Le luci sono magiche, sfumate di rosa e di lilla regalano al salone l’atmosfera da boudoir perduta nella memoria.

Nato da un idea dei fratelli Marino, sulla scia del successo del famoso Mouline Rouge di Parigi, fu inaugurato il 15 novembre 1890 alla presenza della créme cittadina e oltre alla vita notturna, era il regno segreto, a tratti massone, della vita intellettuale partenopea in pieno fermento  di quei tempi.

La vita del locale  durò fino al 1912 quando l’inizio della sceneggiata e la fine della Belle Epoque determinarono un periodo di crisi fino alla chiusura nel 1982.

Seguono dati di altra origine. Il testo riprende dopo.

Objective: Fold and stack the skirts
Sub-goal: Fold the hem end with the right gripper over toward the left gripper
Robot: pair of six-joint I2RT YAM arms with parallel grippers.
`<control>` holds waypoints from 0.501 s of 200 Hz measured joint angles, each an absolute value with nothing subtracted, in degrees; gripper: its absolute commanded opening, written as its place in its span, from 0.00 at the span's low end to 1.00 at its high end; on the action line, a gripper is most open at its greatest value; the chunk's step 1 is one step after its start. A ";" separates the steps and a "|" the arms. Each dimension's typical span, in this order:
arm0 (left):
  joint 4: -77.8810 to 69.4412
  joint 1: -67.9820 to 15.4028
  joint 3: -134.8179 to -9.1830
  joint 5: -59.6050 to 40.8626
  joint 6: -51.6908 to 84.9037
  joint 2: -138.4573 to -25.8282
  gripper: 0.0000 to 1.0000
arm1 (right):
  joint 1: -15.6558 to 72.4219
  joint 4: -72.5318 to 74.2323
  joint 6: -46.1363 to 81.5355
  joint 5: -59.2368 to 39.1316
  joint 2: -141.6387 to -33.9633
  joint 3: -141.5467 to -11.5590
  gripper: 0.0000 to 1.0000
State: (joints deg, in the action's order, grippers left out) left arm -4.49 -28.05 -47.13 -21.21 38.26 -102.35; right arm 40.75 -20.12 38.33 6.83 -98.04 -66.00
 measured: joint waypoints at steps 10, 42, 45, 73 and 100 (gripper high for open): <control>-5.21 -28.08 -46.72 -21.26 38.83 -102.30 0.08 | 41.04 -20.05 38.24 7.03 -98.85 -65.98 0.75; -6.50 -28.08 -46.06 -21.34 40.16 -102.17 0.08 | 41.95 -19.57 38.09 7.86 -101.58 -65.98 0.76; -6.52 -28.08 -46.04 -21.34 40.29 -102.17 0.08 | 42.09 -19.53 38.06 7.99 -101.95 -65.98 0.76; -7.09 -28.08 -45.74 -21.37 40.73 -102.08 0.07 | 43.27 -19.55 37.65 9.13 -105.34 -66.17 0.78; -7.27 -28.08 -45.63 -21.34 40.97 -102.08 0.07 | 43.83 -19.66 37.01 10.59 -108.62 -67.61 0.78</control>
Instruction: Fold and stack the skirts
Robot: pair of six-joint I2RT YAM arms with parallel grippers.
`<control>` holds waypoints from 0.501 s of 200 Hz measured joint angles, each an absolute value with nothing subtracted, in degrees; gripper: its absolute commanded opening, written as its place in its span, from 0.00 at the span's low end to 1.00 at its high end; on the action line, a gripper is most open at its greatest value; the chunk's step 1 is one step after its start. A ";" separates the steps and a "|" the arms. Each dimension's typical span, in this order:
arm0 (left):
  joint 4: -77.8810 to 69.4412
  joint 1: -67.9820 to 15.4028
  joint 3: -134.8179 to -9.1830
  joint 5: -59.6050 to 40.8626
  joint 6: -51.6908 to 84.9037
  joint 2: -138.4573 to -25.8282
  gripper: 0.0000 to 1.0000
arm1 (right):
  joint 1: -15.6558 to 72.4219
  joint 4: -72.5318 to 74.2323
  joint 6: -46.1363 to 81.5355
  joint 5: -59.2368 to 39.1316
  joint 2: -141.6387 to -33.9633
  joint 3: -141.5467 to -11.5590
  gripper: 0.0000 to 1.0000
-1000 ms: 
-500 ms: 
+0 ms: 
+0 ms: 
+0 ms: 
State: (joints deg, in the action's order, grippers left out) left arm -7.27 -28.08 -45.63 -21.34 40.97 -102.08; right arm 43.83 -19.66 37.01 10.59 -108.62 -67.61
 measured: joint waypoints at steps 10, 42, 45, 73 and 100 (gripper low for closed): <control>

Dopo l’acquisto della struttura da parte di privati, il Salone Margherita ha riaperto i battenti  nel nuovo millennio proprio per la sua prima notte di tango il 17 settembre 2005, forse anche un po’ per riappropriarsi della perdita di una parte della cultura che l’emigrazione in Argentina dei primi del ‘900 aveva portato con se. I legami tra Napoli e il tango argentino sono tanti basti pensare ai testi passionali che in entrambe le tradizioni cantano di amori perduti.

Il livello dei ballerini al Salone Margherita é decisamente molto buono, non solo per la tecnica ma per quell’abilità tipicamente partenopea di crearsi spazi la dove non esistono, tra le “fughe” che all’improvviso si insinuano tra le gambe dei ballerini, senza provocare l’impatto che, se a volte accade, viene vissuto in totale innocenza e ingenuità, quasi fosse parte integrante del ballo stesso.

E così le severe regole del codice della milonga  nella bella città partenopea un po’ si scordano e si rispecchia tra i tacchi delle dame e le stringhe delle lucide scarpe degli uomini, quel traffico caotico della Napoli diurna dove chissà come, chissà per quale miracolo, sicuramente  per merito di  San Gennaro che concede grazia, per un attimo, un veloce attimo, che a noi nordici fa chiudere gli occhi, si evita provvidenzialmente il temuto scontro di coppie!

E come sempre Buon Tango a tutti, a chi lo balla, a chi inizierà a ballarlo, a chi solo lo ascolterà oppure lo guarderà, a chi lo ama e  a chi lo rifiuterà e male ne parlerà … A chi vive insomma perché Finché c’è tango c’è vita!